> [Work order]:
Copy, word for word, the lines of the listing below from the line with "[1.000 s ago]" up to and including the line with "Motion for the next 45". Drop the pictures.

> [Records supplied]:
= Beginning of Section =

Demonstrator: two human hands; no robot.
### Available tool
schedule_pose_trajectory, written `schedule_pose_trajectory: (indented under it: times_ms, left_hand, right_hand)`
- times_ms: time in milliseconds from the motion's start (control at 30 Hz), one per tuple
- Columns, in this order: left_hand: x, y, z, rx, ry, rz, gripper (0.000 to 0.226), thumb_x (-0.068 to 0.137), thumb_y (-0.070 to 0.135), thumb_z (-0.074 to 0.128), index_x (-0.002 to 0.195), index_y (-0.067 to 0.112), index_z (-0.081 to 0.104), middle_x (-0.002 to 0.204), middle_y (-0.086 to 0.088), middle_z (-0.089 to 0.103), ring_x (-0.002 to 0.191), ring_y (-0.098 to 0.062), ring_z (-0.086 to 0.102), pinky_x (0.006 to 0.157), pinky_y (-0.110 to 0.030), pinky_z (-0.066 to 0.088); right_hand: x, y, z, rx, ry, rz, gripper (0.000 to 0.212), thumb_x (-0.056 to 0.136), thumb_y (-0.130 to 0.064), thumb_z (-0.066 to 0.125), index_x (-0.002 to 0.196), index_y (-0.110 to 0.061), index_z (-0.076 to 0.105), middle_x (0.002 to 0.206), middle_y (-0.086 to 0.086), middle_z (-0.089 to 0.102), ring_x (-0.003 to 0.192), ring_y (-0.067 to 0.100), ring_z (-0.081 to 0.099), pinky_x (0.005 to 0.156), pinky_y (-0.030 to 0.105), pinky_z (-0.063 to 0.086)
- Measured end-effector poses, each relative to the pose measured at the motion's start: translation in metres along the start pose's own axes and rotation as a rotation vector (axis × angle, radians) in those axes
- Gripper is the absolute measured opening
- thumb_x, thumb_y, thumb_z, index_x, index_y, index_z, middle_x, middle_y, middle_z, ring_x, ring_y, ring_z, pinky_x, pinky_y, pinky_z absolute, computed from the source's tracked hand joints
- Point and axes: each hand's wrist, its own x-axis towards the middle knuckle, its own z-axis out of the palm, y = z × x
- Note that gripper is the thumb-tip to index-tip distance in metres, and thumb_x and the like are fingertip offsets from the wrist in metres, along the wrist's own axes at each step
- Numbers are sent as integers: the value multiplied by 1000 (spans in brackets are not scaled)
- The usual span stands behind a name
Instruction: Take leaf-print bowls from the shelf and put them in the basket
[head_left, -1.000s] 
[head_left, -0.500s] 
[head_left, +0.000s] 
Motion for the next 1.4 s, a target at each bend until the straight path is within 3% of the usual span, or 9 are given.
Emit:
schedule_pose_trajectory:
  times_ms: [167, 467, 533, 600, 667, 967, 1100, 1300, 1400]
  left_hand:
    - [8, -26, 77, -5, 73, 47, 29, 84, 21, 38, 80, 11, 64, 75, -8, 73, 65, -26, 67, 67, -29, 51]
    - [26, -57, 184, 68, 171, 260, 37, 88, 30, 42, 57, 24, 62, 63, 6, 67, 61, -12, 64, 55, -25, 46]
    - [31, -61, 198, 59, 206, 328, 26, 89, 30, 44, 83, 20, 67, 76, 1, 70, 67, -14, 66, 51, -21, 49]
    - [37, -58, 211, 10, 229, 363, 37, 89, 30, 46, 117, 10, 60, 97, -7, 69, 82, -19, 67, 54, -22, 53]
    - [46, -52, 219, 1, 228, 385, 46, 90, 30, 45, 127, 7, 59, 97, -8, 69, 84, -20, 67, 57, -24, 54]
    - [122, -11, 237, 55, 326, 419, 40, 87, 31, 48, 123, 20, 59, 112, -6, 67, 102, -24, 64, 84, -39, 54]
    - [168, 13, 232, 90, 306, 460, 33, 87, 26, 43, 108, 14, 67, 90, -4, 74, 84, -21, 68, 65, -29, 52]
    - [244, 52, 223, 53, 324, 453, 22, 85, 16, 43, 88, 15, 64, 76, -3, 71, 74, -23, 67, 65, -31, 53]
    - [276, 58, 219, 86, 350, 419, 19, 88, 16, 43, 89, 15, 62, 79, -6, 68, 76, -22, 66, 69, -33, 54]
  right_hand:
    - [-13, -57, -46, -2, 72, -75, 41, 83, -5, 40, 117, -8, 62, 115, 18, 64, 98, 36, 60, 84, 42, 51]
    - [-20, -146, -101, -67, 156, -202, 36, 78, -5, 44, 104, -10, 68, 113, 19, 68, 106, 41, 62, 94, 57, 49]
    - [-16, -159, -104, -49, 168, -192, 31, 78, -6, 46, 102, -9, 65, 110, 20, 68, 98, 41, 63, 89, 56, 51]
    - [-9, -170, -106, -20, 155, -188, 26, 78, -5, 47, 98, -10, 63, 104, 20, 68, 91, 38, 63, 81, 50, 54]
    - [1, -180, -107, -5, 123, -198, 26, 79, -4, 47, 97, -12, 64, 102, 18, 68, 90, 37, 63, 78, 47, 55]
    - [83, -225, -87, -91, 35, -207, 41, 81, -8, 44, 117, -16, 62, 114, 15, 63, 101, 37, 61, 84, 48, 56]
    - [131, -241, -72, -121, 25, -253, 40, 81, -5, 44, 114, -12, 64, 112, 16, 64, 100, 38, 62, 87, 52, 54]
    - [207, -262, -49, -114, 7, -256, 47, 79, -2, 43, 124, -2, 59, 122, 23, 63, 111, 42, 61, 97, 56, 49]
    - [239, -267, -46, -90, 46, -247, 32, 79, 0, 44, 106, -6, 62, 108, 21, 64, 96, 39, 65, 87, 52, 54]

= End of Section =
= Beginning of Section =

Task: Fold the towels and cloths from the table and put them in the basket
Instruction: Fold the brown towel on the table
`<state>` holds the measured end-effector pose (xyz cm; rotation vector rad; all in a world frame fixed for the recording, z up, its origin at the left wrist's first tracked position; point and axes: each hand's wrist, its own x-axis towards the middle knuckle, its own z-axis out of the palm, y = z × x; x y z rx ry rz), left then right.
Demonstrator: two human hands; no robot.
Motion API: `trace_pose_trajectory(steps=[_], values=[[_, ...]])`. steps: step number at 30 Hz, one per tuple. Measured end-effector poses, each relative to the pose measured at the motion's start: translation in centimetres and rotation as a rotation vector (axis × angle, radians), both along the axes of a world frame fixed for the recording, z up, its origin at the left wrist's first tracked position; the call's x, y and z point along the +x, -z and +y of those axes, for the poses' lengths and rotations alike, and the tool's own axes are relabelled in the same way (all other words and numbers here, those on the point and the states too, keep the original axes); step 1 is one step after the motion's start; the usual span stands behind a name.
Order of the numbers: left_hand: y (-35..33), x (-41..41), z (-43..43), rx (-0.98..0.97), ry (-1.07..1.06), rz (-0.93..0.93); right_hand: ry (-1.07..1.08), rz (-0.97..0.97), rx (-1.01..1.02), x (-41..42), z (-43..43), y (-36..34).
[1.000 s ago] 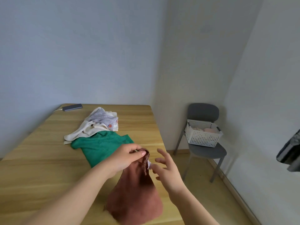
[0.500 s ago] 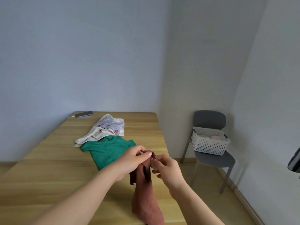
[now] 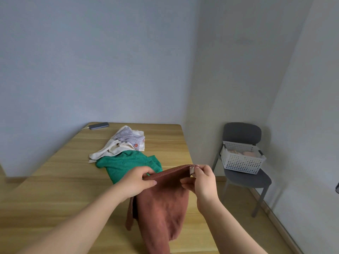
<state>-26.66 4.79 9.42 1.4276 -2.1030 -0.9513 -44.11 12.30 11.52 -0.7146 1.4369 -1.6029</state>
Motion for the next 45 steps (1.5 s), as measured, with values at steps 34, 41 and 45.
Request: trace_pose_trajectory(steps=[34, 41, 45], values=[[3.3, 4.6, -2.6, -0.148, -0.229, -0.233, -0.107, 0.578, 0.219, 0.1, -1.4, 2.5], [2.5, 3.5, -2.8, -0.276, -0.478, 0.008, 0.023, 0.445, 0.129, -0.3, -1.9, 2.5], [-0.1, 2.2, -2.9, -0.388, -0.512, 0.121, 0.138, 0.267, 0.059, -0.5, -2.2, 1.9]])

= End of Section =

> [Answer space]:
[1.000 s ago] 
[0.500 s ago] 
[now] 
<state>-26.66 4.79 9.42 1.4276 -2.1030 -0.9513 -44.11 12.30 11.52 -0.7146 1.4369 -1.6029</state>
Motion for the next 45 steps (1.5 s), as measured, with values at steps 34, 41 and 45.

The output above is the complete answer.